En outre, la Commission américaine de réglementation nucléaire reconnaît que toute exposition aux rayonnements comporte des risques pour la santé, mais souligne que tout le monde est exposé quotidiennement à de petites quantités de tritium.
Des critiques, dont Robert H. Richmond de l'université d'Hawaï, ont déclaré à CNN que la dilution des eaux usées pourrait ne pas réduire suffisamment leur impact sur la vie marine.
Les opposants soulignent que les polluants tels que le tritium peuvent traverser les différents niveaux de la chaîne alimentaire et s'accumuler dans l'écosystème marin.
Compte tenu des pressions exercées sur les océans par le changement climatique, l'acidification des océans, la surpêche et la pollution, le rejet des eaux usées pourrait aggraver les dommages causés aux environnements marins.
Selon la BBC, le processus de libération de l'eau consiste à la traiter pour en retirer les éléments nocifs qui peuvent être éliminés, à la stocker dans des réservoirs et à en analyser les niveaux de radioactivité. Une grande partie de l'eau subira un second traitement avant d'être diluée à une concentration de 1 500 becquerels de tritium par litre d'eau propre.
Les scientifiques ont déclaré aux médias que cette concentration était nettement inférieure à la limite réglementaire japonaise de 60 000 becquerels par litre. L'eau diluée sera rejetée dans l'océan Pacifique par un tunnel sous-marin au large de la côte. Des organisations tierces, dont l'AIEA, surveilleront le déversement pendant et après le rejet.
Ces revendications n'ont guère contribué à calmer les voisins du Japon. Les Sud-Coréens sont particulièrement inquiets. Selon la BBC, 80 % des Sud-Coréens s'opposent au rejet des eaux usées.
En outre, le parlement sud-coréen a adopté, au cours de la dernière semaine de juin, une résolution s'opposant à ce plan. Toutefois, on ne sait pas encore si cela aura un impact sur les actions du Japon.
L'une des mesures prise par la Corée du Sud aura certainement un impact sur l'économie japonaise, en particulier si d'autres pays suivent son exemple. La Corée du Sud a imposé une interdiction stricte sur les importations de fruits de mer japonais en provenance des zones proches de Fukushima, et les autorités ont déclaré qu'elles allaient intensifier leurs inspections.

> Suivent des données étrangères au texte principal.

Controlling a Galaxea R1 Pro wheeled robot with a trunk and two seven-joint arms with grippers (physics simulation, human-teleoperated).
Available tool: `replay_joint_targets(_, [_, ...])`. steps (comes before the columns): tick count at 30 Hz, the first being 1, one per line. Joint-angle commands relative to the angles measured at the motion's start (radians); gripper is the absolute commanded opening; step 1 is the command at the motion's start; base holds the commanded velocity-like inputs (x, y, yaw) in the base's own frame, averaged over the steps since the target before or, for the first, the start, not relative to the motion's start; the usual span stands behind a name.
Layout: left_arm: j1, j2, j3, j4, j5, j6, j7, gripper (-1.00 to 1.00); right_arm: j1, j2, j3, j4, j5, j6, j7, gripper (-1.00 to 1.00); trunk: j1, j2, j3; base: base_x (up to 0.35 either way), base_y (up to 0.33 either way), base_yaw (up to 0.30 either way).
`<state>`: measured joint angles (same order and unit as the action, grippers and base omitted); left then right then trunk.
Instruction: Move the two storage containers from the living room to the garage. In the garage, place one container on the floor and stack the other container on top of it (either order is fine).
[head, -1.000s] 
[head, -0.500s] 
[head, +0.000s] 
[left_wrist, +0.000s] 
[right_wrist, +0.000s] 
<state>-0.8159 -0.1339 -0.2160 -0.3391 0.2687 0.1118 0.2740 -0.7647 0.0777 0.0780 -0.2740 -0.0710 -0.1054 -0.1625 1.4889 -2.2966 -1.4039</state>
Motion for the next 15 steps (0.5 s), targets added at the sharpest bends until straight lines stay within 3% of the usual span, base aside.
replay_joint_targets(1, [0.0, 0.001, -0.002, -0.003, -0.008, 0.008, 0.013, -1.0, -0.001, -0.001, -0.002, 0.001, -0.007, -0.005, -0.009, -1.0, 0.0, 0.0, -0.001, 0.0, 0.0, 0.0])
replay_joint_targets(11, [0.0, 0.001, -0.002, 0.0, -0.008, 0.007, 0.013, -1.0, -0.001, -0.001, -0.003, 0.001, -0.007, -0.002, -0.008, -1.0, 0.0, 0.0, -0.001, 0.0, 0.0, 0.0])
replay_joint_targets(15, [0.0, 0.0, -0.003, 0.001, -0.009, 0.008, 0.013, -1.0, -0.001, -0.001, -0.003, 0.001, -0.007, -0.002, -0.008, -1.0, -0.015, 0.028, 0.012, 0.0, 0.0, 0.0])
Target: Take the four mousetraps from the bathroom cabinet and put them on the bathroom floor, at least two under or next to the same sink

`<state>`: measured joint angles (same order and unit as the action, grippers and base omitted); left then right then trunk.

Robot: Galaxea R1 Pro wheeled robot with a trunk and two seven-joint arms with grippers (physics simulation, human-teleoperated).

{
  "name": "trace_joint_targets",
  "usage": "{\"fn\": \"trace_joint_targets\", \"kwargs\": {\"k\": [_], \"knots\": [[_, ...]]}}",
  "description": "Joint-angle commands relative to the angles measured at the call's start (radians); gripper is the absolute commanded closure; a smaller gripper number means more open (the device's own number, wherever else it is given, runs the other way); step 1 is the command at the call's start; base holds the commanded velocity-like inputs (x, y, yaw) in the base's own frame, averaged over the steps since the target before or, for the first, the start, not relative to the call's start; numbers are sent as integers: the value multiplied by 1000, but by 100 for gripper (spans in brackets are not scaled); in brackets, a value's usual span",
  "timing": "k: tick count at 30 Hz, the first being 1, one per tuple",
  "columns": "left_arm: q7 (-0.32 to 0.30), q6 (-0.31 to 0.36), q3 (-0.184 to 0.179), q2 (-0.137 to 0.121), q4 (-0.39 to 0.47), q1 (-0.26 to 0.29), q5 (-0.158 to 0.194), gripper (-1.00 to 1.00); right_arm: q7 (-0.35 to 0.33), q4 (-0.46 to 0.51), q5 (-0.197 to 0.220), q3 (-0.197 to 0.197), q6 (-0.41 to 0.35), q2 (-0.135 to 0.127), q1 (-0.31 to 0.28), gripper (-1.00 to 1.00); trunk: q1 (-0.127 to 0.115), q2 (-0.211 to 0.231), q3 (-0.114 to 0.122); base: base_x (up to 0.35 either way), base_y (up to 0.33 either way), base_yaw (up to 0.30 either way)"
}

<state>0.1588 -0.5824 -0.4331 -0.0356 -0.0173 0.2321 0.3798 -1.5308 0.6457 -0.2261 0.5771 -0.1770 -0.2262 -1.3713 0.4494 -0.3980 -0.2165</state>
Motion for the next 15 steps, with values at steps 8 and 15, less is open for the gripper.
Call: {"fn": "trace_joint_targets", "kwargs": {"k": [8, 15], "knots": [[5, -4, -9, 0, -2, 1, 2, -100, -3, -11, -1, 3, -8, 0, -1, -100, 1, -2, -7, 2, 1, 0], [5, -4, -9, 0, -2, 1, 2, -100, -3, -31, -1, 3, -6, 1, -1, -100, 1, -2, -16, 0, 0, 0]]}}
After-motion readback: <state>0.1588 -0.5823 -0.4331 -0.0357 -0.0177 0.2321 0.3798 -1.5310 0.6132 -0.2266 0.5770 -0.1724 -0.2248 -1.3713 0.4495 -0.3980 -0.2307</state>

Le Japon n'a pas encore fixé de date précise pour le déversement des eaux usées et il semble qu'il n'y ait pas grand-chose à faire pour empêcher le déversement de ces eaux usées nucléaires dans l'océan Pacifique.
Nous ne pouvons qu'espérer que les experts ont raison et que cela n'aura pas de conséquences dangereuses pour l'homme ou la planète.